Like HEG1, based on the same database, the expression level of ITGB5 is lower than that of MUC13 in small intestine of human, but it is not an essential issue because the expression pattern is not stable in different ages or species. And, some functional information of ITGB5 proved in previous studies shows its potentiality of being F4abR/F4acR gene. The protein type of ITGB5 belongs to the integrin beta chain family, and is associated with alpha-V for compounding integrin αVβ5, which plays an important role in the innate defence system against bacterial infection by influencing the rapid turnover and exfoliation of mucosal epithelial cells [37]. In human, αVβ5 is a major endocytic receptor for vitronectin (Vn) which has an Arg-Gly-Asp (RGD) sequence for binding [38], [39], [40]. Vn plays an important role in bacterial serum resistance, adhesion and internalization mediated by host cell signalling. Furthermore, it has distinct binding sites for pathogens and epithelial cells like a cross-link between bacteria and epithelial cells [41]. In addition, Vn bound to E. coli, Staph. aureus and S. pneumoniae provides a more efficient bacterial adhesion to epithelial cells [42]. Therefore, it is extremely possible that a potential mutation in porcine ITGB5 could affect integrin αVβ5 binding to Vn, and as a result its accompanying E. coli could not adhere to jejunal epithelial cells. Moreover, it has been reported that the polymorphisms of ITGB5 is the host factor which might affect adenovirus infection and decrease lung function in human [43]. Additionally, the ITGB5 subunit was found on both the apical and basal surface of epithelial cells and its expression is essentially oestrous cycle-independent in mice [44]. Based on the evidences above and the results in our study, we confirm that ITGB5 is the most possible functional candidate gene for the F4abR/F4acR.

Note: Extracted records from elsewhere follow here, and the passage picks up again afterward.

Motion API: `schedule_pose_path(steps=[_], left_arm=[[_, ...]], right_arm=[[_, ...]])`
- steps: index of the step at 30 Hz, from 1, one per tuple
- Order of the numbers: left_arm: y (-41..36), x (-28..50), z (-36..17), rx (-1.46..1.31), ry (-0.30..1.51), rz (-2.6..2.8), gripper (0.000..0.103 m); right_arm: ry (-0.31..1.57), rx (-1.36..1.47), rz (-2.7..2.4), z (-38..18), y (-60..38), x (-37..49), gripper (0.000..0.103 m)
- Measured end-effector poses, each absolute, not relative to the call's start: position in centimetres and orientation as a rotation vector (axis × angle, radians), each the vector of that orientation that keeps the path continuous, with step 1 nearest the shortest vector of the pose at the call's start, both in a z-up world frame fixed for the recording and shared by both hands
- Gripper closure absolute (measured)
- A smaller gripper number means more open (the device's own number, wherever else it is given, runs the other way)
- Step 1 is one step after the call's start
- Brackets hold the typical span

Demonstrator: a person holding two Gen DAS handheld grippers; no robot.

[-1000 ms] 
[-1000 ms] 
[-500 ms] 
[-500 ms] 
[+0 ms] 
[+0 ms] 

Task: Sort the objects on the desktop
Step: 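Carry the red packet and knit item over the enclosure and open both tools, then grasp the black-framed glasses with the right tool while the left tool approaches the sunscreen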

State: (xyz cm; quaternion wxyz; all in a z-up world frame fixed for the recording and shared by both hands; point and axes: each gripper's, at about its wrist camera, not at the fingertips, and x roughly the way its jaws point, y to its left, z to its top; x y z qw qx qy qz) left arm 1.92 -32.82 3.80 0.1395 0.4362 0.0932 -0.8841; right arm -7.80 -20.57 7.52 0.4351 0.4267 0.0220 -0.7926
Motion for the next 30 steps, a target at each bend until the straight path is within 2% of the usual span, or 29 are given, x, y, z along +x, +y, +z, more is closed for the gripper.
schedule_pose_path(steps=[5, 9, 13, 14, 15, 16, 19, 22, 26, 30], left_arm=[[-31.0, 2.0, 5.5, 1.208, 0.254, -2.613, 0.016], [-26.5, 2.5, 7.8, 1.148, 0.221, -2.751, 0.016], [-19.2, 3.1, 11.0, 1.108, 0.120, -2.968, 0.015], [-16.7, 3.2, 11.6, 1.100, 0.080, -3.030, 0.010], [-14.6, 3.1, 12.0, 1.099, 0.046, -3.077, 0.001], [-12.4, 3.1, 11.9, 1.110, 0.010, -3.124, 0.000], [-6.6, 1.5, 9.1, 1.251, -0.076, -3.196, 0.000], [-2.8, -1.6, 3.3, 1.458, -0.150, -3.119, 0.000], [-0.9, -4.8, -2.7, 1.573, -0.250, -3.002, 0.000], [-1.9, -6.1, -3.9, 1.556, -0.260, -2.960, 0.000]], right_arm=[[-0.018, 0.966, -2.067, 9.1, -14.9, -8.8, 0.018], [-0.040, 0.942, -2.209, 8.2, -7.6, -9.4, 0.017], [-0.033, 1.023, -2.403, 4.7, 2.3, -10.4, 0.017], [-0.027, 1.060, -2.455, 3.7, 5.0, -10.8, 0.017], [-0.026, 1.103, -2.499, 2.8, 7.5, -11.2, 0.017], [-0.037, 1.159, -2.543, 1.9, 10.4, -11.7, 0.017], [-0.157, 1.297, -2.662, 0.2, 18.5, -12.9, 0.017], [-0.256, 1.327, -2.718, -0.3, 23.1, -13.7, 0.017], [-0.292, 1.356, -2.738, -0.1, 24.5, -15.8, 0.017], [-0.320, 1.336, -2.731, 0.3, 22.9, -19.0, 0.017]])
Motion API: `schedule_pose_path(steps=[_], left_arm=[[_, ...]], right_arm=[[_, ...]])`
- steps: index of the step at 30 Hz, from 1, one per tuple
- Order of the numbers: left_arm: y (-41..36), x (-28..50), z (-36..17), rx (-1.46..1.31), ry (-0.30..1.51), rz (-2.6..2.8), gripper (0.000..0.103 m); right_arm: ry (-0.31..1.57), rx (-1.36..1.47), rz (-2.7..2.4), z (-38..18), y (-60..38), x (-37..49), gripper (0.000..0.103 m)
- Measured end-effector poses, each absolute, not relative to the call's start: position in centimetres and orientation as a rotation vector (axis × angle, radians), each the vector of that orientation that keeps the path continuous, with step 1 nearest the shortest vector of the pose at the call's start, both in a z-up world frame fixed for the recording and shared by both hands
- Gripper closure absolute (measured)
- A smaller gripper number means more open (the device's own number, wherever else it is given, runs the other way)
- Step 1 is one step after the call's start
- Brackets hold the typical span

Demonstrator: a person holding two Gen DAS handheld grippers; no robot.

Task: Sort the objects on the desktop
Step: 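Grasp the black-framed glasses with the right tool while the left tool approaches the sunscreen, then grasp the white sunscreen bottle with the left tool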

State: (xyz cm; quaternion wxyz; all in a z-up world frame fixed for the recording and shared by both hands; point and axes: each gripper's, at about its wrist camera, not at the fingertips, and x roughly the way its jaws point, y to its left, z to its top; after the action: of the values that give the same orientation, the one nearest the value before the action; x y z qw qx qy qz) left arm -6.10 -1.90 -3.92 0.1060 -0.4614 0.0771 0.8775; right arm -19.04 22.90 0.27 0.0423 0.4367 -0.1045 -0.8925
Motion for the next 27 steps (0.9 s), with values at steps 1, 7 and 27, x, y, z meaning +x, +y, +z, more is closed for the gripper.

In this study, individuals from three different swine breeds were involved in the association analysis, so the issue of population stratification should be a major concern which needed to be addressed. Since the RM test itself is immune to population stratification [45], [46], it is safe to assume that the SNPs detected have convincing associations with ETEC F4ab/F4ac susceptibility in swine with a reasonable false discovery rate.